* [Task to complete] Among the lines listed below, count those that include the string "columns", and state only the count.

----------

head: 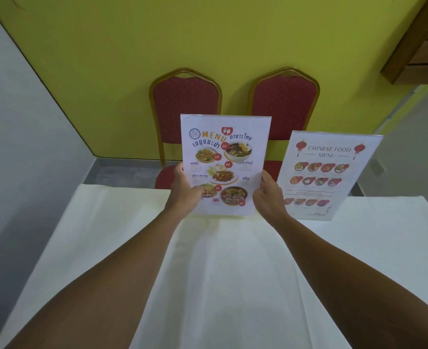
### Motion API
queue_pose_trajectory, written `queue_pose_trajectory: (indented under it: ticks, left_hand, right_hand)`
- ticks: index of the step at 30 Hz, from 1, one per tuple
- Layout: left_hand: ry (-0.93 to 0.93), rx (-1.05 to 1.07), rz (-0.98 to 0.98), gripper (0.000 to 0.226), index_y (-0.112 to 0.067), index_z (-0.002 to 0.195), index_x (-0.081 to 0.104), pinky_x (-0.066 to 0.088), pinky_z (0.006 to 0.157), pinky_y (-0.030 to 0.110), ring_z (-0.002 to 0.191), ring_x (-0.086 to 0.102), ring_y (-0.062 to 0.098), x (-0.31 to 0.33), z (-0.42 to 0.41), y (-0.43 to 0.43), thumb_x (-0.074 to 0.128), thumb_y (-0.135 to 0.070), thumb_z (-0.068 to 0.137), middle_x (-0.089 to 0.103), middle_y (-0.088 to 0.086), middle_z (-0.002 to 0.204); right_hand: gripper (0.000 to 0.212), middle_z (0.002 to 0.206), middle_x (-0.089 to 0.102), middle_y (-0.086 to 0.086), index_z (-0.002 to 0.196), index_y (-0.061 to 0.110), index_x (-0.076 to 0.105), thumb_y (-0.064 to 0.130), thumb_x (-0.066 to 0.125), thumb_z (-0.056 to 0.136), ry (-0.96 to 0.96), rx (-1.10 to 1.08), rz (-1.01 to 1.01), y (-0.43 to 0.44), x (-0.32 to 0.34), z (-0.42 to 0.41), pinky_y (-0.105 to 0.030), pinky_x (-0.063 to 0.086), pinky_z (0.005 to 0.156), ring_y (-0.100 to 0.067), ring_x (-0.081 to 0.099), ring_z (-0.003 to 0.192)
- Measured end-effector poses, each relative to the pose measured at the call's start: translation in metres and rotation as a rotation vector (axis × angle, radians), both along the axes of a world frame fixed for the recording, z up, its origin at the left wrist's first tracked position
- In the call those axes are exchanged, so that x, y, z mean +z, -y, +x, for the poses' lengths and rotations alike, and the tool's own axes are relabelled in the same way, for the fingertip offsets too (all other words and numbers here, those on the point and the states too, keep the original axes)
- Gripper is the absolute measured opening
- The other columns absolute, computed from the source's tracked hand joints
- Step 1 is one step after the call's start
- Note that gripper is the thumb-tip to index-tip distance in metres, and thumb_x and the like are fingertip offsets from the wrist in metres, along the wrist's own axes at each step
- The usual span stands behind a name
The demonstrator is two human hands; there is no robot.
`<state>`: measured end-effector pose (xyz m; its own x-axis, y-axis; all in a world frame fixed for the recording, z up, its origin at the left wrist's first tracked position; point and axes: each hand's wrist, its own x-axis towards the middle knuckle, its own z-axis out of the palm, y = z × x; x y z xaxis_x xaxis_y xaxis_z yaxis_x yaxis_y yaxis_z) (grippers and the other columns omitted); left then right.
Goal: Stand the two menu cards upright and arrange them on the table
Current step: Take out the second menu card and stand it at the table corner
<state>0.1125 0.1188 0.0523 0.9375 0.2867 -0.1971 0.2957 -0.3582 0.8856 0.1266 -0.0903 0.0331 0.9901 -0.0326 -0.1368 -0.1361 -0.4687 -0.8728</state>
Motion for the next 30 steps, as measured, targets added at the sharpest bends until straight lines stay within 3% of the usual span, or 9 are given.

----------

* [Reply] 2